For vehicles valued at over $500, taxpayers are required to attach the charity's written acknowledgment to their tax return.[2]

In the United Kingdom[edit]

Car donation schemes in the UK are slightly different from those operating in the United States and only established themselves as a valued source of income for UK charities in January 2010, led by Giveacar – a non-profit organisation.[3] Operating as a non-profit organisation allows charities to avoid the large overheads created by profit-making car donation companies. In addition, whereas car donation in the US has been incentivised through tax breaks, in the UK there are no such tax benefits to donating your car.

Practices[edit]

Vehicle donations in America are operated in a wide variety of plans, ranging from highly organized and professional-grade not-for-profit, national, or local charities to scrap yardshaulerstow-truck companies and salvagers who establish programs that may support a charity.[4] According to Charity Navigator, the guidance of the rating agencies concerning car donation programs, where the charity receives a flat fee for the use of their name by a third party, versus program management by a third party,there are some questionable companies who contract to use a nonprofit’s agencies name and logo to raise funds and then just give them a flat fee unrelated to income or performance. This is frowned upon by rating agencies and the government. However, a percentage return program is viewed positively if the nonprofit receives more than 50% of the generated income.[5] Programs that engage a third party, but with a "cost maximum cap" involved, such as with national charities like the Society of Saint Vincent de Paul, performance in this area is exemplary, with 70-80% on average being returned to the nonprofit.

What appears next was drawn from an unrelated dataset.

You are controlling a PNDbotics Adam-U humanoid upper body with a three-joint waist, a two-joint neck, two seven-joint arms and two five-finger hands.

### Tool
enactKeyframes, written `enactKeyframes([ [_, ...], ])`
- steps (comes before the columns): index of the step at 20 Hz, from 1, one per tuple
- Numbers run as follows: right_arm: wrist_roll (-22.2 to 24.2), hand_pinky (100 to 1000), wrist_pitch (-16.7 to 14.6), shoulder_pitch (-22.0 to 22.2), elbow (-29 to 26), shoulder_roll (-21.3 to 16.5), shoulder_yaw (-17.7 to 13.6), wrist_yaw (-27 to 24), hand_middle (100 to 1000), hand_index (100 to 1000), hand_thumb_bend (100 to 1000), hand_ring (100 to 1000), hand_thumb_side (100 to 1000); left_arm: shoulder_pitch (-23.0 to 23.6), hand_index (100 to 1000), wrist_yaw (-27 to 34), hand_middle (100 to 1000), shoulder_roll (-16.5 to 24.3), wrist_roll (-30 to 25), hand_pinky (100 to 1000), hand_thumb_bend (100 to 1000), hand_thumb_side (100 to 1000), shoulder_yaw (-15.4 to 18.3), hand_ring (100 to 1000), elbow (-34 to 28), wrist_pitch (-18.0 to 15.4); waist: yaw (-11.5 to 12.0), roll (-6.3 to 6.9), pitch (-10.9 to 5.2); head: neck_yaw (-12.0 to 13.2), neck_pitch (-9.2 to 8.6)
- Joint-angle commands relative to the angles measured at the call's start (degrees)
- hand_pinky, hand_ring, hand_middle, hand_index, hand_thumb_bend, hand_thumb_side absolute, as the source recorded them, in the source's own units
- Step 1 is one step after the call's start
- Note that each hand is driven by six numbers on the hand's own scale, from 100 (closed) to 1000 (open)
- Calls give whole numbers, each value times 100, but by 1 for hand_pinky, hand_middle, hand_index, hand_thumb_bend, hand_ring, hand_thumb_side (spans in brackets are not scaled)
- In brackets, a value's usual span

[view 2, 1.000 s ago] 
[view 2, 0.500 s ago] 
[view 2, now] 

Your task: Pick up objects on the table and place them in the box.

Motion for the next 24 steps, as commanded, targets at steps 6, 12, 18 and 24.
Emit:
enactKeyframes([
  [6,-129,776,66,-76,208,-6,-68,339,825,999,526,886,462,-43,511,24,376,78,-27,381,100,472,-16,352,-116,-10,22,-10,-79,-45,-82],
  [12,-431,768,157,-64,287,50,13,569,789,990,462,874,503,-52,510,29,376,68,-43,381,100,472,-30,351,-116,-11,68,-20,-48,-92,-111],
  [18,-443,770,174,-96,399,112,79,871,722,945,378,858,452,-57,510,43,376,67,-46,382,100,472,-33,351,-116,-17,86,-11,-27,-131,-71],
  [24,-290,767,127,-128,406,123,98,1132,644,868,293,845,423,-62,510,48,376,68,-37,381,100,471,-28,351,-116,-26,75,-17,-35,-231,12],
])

Benefit to charities[edit]

Many charities run donation programs. All of them accept car donations, such as Goodwill, Salvation Army and even the American Cancer Society. Many charities will use your car donation directly to transport volunteers and supplies to areas that need help. Some even have their own car lots which sell the donated cars but many have their donations processed through auto auction companies. Many processing companies also collect and sell donated cars and distribute the money to a charity the donor indicates. The processing company typically takes a percentage of the sale value of the car, but these programs allow charities without their own facilities or staff dedicated to fund raising to benefit from vehicle donation programs.
Ideally, donors should also investigate how much money from the sale of the car goes to the auction processor and how much actually benefits the charity's programs, as opposed to its administrative overhead.[1]